The California proposal is the “first politically viable wealth tax,” Harold Meyerson said at The American Prospect. The purpose is to address a “crisis for many Medicaid recipients.” It has “greater significance” at a moment when the “fortunes of the very wealthy are reaching stratospheric levels,” while middle-class Americans see their incomes stagnate. The tax would be imposed just one time, but it “opens the door” to other efforts to rein in the runaway accumulation of power and wealth by the “very, sometimes obscenely, rich.”
A wealth tax is a “portent of what’s to come” if Democrats return to power in Washington, Allysia Finley said at The Wall Street Journal. The party sought such a tax to finance Joe Biden’s “Build Back Better” bill in 2021 and might have succeeded “if not for opposition from Democrats Kyrsten Sinema and Joe Manchin.” Those two are no longer in the Senate.

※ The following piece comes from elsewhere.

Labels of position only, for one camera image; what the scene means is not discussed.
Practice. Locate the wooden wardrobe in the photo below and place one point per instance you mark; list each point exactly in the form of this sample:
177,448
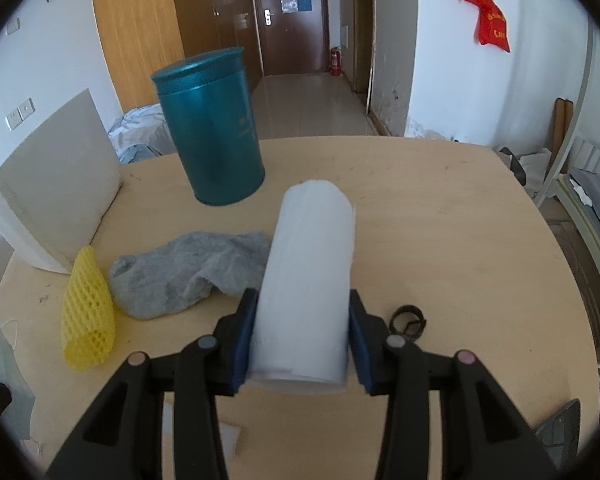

California Gov. Gavin Newsom is likely running for president, and he has opposed a wealth tax in his own state. “Would he oppose a national one if he wins” at a national level? Probably not. “Who doubts that Democrats will seek to sock Americans with higher tax bills to pay for their entitlements?”
The real problem is the “Trump administration’s massive planned reduction in Medicaid funding,” Mark Kreidler said at Capital & Main. Addressing that issue is more important than worrying whether California billionaires can handle a “one-time tax on a fraction of their collective wealth.” The proposal will get “plenty of pushback,” including from Newsom, but the bigger question is addressing an “existential threat to the collective well-being of the Golden State.”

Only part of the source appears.